On 29 January 1795, Congress repealed the 1790 act and passed a more stringent law (1 Stat. 414) which provided that free white aliens might be admitted to citizenship under certain conditions. It required applicants to declare in court their intention to become citizens of the United States and to renounce any allegiance to a foreign prince, potentate, state, or sovereignty three years before admission as citizens. It increased the period of residence required for citizenship from two to five years. The act also required one year’s residence in the state in which the court was held and to which application was made. Aliens who had “borne any hereditary title, or been of any of the orders of nobility” were required to renounce that status. These actions could be taken before the supreme, superior, district, or circuit court of any state or of the territories, or before a circuit or district court of the United States. As with the 1790 act, citizenship was automatically granted to the minor children of those naturalized.
From 1798 to 1800, during the undeclared war with France, Federalist leaders pushed through Congress four alien and sedition acts curbing freedom of speech and of the press, and curtailing the rights of foreigners in the United States. One of the statutes, approved 18 June 1798 (1 Stat. 566), required the filing of a declaration of intention at least five years before admission to citizenship, and residence of fourteen years in the United States and five years in the state or territory where the court was held. Condemned for its severity, the law was replaced with a new naturalization law (2 Stat. 153) reasserting the basic provisions of the 1795 act. The act of 1802 specified that free white aliens might be admitted to citizenship provided they: (1) declared their intention to become citizens before a competent state, territorial, or federal court at least three years before admission to citizenship, (2) took an oath of allegiance to the United States, (3) had resided at least five years in the United States and at least one year within the state or territory where the court was held, (4) renounced allegiance to any foreign prince, potentate, state, or sovereignty, and (5) satisfied the court that they were of good moral character and attached to the principles of the Constitution. While generally poor sources for biographical detail, some naturalization documents survive as evidence of citizenship status.

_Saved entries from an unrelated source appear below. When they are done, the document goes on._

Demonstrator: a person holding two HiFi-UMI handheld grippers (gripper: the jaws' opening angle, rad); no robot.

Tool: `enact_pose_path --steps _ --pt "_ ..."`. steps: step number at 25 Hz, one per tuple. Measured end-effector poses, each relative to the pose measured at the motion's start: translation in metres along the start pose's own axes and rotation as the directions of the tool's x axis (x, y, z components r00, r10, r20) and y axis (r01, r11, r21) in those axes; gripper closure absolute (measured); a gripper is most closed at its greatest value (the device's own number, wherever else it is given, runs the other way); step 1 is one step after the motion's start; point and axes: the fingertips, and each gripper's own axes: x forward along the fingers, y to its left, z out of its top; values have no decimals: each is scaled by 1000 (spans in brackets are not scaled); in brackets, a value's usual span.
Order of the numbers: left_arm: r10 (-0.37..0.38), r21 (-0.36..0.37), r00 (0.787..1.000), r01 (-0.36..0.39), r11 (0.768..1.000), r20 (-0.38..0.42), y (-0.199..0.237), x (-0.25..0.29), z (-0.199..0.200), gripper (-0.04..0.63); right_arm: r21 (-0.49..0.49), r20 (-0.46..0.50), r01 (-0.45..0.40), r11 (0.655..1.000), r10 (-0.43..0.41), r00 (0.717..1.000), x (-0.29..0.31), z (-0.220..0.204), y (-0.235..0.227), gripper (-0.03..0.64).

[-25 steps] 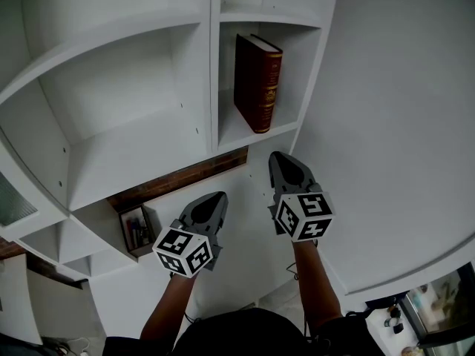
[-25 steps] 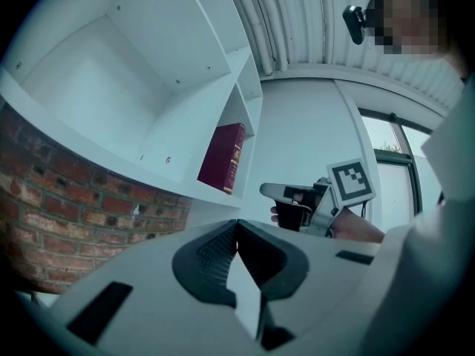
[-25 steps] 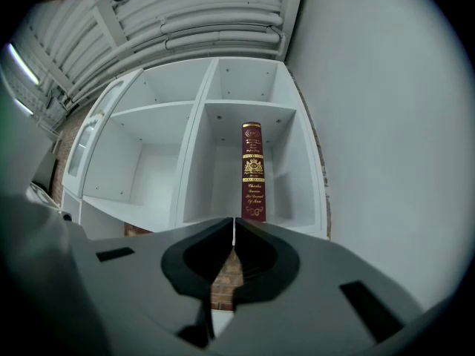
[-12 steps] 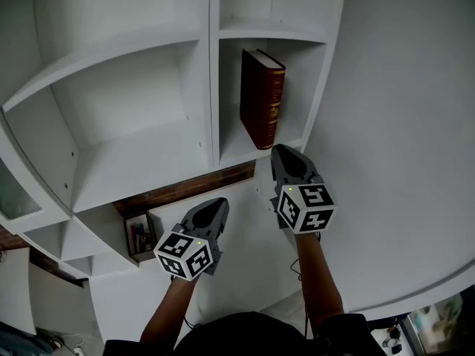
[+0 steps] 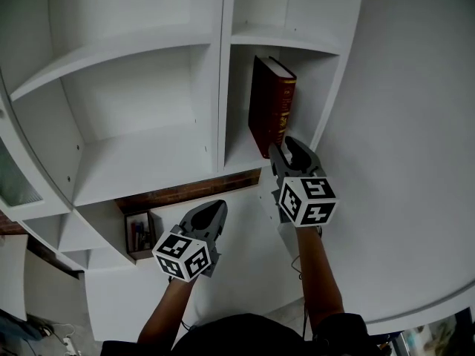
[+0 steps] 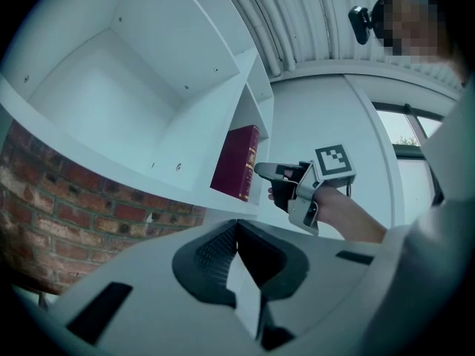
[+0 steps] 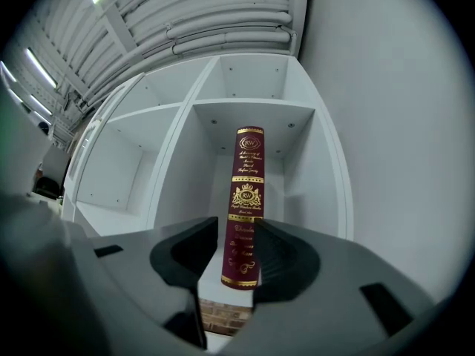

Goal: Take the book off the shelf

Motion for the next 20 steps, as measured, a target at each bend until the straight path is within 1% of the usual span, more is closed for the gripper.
enact_pose_path --steps 6,10,14,20 --pt "36 7 999 -36 999 4 12 0 2 580 11 10 12 1000 -12 1000 19 1 -6 391" --pt "53 7 999 -53 999 3 18 2 0 580 15 12 9 1000 -9 1000 34 1 -8 359" --pt "75 6 997 -75 997 -3 28 3 -2 580 30 23 25 999 -26 999 49 2 -11 341" --pt "105 4 994 -105 994 9 43 5 3 579 29 16 32 999 -32 999 70 -1 -16 337"
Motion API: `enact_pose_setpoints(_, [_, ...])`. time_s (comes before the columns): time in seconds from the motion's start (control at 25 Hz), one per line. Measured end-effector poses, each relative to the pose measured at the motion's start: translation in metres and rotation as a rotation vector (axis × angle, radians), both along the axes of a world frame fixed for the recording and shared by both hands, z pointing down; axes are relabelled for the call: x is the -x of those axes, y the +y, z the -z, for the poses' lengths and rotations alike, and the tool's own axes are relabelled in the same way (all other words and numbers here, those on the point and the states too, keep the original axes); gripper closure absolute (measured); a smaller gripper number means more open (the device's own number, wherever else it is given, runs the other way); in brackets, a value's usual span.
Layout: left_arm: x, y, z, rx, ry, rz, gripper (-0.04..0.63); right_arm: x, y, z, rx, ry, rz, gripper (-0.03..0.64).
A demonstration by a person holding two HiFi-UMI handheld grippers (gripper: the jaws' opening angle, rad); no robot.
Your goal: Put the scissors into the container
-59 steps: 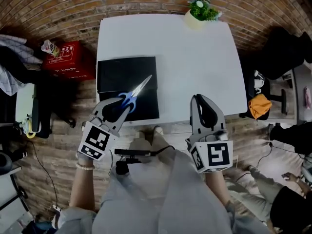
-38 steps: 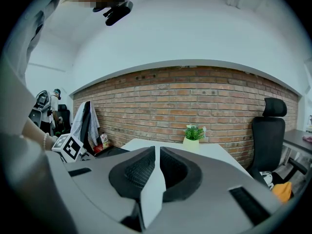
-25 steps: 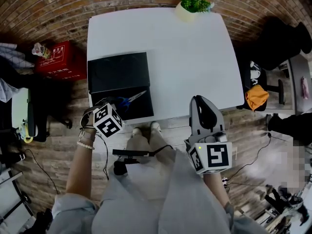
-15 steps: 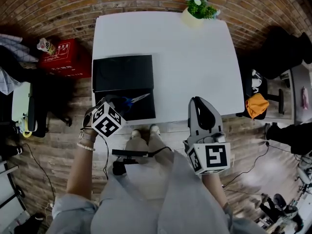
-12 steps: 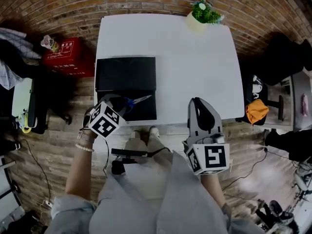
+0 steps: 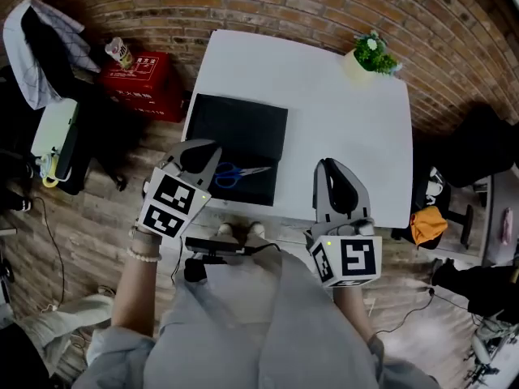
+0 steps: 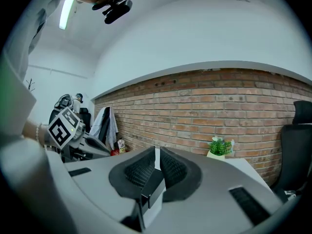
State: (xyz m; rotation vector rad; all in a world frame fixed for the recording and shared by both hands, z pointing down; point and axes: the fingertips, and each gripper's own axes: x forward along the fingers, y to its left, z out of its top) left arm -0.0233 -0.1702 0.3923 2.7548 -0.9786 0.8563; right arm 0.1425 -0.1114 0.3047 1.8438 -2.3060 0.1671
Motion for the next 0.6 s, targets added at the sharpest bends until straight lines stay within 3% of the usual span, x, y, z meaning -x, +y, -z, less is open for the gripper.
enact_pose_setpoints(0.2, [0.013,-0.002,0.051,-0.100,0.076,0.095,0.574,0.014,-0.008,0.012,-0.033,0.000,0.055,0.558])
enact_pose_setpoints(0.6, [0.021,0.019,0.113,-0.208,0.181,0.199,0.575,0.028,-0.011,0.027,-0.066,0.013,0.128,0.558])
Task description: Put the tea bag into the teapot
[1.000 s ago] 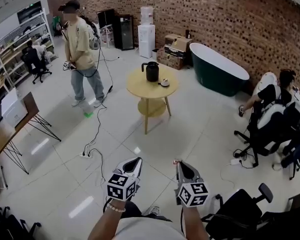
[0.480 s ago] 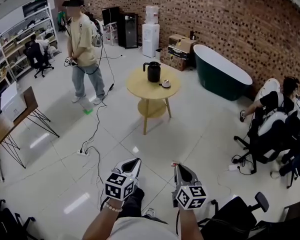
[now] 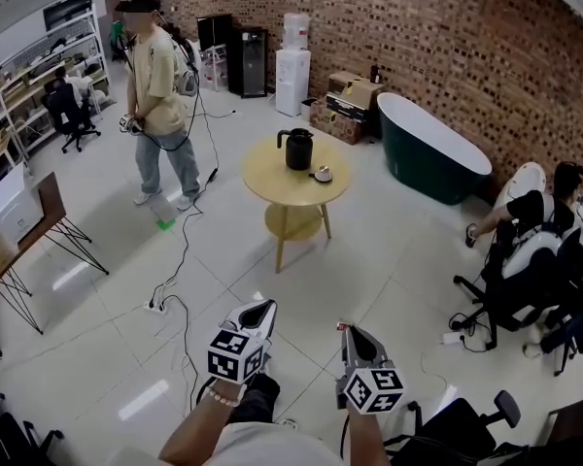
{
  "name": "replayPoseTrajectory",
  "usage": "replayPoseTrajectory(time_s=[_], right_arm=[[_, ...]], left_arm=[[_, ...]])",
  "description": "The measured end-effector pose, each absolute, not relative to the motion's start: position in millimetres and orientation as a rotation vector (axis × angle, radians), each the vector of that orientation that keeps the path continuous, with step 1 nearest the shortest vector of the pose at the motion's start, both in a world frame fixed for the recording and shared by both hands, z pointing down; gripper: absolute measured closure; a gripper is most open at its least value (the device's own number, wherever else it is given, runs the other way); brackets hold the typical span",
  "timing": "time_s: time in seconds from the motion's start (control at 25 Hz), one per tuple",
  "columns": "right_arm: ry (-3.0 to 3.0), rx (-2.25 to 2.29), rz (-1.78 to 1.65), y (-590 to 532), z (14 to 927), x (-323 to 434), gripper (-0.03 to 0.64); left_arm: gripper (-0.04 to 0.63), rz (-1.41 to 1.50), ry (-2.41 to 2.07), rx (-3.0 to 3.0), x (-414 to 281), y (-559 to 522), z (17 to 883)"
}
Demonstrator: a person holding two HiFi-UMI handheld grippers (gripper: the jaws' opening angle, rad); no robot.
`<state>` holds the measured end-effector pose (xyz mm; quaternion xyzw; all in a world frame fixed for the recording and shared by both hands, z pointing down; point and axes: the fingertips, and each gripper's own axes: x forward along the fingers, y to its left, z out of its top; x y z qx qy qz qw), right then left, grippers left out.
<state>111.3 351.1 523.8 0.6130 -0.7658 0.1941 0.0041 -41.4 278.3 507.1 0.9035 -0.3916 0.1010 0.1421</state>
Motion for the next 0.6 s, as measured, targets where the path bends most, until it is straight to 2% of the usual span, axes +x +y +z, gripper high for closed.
replayPoseTrajectory(time_s=[0.6], right_arm=[[-2.38, 1.912, 0.57, 193, 502, 102, 0.615]], left_arm=[[0.583, 0.24, -1.103, 2.61, -46, 117, 489]])
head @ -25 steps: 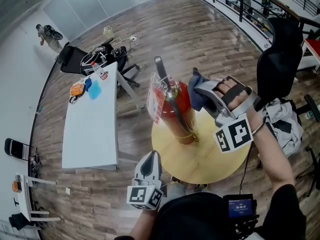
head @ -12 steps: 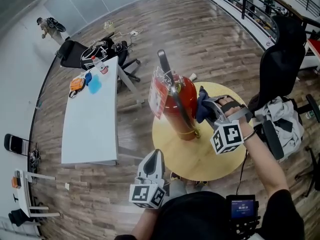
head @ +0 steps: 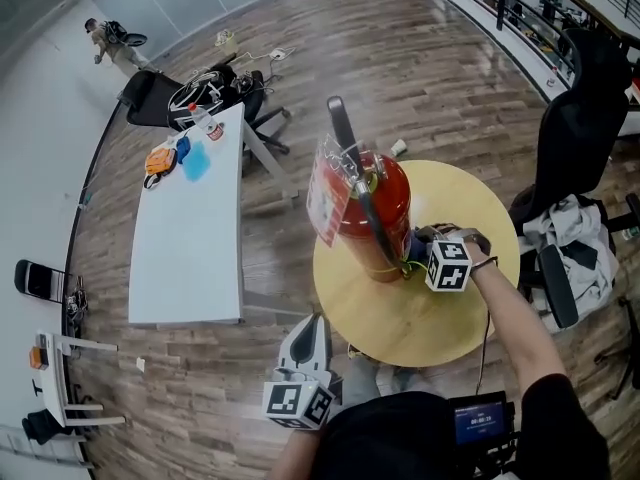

The 1802 legislation was the last major act affecting the basic nature of naturalization until 1906. Revisions during this period simply altered or clarified details of evidence and certification.
With the ratification of the Fourteenth Amendment to the Constitution on 28 July 1868, “all persons born or naturalized in the United States and subject to the jurisdiction thereof are citizens of the United States and the state in which they reside.”
New States and Territories
As the United States acquired territory by treaty or purchase, it also acquired jurisdiction over people living on that land at the time. Acquisitions included Louisiana in 1803, Florida—including Mississippi and Alabama—in 1819, and Alaska in 1867. By joint resolution of Congress, Texas residents were granted citizenship in 1845. By acts of Congress, citizenship was conferred upon residents of Hawaii in 1900, of Puerto Rico in 1917, and of the Virgin Islands in 1927. The names of individuals given citizenship by legislative act were often omitted, and the group may be referred to as a whole.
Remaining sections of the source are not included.